REQUIREMENT >> Examine the records and identify each line that includes the string "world". Copy those lines.

(DATA Opens)

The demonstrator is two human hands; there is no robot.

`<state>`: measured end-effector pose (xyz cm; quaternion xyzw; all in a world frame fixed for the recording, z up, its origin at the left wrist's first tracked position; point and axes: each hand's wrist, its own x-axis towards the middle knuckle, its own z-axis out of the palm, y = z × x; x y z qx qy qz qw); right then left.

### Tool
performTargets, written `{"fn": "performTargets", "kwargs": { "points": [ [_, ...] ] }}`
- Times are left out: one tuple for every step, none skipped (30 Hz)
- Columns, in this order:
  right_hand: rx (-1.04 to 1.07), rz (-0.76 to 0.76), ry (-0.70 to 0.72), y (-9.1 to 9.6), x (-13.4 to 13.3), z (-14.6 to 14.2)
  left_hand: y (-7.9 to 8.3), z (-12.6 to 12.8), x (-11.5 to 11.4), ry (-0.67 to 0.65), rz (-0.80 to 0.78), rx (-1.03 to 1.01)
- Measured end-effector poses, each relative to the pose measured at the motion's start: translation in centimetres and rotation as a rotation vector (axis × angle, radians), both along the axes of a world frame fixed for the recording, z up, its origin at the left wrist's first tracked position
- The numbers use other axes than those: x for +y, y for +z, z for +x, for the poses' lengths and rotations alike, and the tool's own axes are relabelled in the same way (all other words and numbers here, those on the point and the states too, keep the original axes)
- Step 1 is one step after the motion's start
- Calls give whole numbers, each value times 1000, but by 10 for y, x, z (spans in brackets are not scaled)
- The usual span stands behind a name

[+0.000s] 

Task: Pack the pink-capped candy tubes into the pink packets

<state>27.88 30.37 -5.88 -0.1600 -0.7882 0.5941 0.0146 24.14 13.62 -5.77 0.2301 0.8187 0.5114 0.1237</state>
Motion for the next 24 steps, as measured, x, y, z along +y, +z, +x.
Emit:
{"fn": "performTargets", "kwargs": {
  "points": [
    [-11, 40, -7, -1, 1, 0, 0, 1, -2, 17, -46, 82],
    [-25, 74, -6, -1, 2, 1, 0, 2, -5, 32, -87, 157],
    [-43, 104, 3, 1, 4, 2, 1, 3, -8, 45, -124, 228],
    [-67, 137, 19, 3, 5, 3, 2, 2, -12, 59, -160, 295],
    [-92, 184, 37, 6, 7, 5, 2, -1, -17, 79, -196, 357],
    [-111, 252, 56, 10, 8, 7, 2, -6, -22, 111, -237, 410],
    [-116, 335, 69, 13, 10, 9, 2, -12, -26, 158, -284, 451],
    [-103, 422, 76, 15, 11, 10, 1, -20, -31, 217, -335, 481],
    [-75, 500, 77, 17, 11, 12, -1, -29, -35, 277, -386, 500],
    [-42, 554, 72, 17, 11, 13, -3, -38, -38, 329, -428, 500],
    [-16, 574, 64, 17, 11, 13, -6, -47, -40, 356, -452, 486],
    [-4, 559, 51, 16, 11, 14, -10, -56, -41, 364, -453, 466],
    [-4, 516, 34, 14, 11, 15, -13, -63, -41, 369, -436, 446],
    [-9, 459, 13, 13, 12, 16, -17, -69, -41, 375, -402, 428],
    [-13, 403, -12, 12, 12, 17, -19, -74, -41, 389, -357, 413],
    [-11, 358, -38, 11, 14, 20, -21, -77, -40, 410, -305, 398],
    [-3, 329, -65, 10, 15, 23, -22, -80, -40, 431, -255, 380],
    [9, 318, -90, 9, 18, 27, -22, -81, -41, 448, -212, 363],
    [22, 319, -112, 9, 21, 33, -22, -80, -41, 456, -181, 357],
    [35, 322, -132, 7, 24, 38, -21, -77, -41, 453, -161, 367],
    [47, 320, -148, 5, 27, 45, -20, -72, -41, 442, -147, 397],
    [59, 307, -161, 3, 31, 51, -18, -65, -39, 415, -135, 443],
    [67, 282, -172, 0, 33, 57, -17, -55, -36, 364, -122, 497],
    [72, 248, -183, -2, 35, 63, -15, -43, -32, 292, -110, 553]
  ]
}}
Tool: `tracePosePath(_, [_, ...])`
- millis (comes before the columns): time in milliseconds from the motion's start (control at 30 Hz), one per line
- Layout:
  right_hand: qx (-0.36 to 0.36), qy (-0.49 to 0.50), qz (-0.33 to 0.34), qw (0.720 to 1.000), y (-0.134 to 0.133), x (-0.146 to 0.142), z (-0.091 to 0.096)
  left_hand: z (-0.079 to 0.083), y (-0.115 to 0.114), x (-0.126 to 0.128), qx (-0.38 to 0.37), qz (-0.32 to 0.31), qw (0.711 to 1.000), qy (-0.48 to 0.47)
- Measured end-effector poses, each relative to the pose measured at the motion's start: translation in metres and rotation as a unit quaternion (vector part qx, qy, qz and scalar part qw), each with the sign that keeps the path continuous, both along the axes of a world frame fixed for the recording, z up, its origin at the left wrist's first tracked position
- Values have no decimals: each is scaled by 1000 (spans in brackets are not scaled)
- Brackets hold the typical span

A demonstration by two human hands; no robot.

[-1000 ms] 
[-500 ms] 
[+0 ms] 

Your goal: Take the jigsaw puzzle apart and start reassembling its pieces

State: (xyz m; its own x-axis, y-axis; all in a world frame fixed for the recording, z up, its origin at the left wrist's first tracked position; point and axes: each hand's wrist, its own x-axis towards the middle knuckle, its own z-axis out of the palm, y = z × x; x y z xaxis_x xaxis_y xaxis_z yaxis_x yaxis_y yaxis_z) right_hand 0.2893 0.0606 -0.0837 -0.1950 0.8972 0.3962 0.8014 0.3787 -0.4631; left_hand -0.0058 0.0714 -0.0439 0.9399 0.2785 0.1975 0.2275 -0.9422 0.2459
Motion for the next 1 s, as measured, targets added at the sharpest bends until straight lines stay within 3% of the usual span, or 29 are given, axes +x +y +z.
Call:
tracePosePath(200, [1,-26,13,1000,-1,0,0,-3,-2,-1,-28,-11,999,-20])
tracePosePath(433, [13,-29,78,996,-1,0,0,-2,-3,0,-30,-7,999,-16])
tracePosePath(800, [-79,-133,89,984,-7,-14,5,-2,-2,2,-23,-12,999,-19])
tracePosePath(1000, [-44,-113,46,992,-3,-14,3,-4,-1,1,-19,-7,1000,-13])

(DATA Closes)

PROBLEM SOLUTION >>
`<state>`: measured end-effector pose (xyz cm; quaternion xyzw; all in a world frame fixed for the recording, z up, its origin at the left wrist's first tracked position; point and axes: each hand's wrist, its own x-axis towards the middle knuckle, its own z-axis out of the palm, y = z × x; x y z qx qy qz qw); right then left.
- Measured end-effector poses, each relative to the pose measured at the motion's start: translation in centimetres and rotation as a rotation vector (axis × angle, radians), both along the axes of a world frame fixed for the recording, z up, its origin at the left wrist's first tracked position
- Measured end-effector poses, each relative to the pose measured at the motion's start: translation in metres and rotation as a unit quaternion (vector part qx, qy, qz and scalar part qw), each with the sign that keeps the path continuous, both along the axes of a world frame fixed for the recording, z up, its origin at the left wrist's first tracked position
State: (xyz m; its own x-axis, y-axis; all in a world frame fixed for the recording, z up, its origin at the left wrist's first tracked position; point and axes: each hand's wrist, its own x-axis towards the middle knuckle, its own z-axis out of the palm, y = z × x; x y z xaxis_x xaxis_y xaxis_z yaxis_x yaxis_y yaxis_z) right_hand 0.2893 0.0606 -0.0837 -0.1950 0.8972 0.3962 0.8014 0.3787 -0.4631; left_hand -0.0058 0.0714 -0.0439 0.9399 0.2785 0.1975 0.2275 -0.9422 0.2459

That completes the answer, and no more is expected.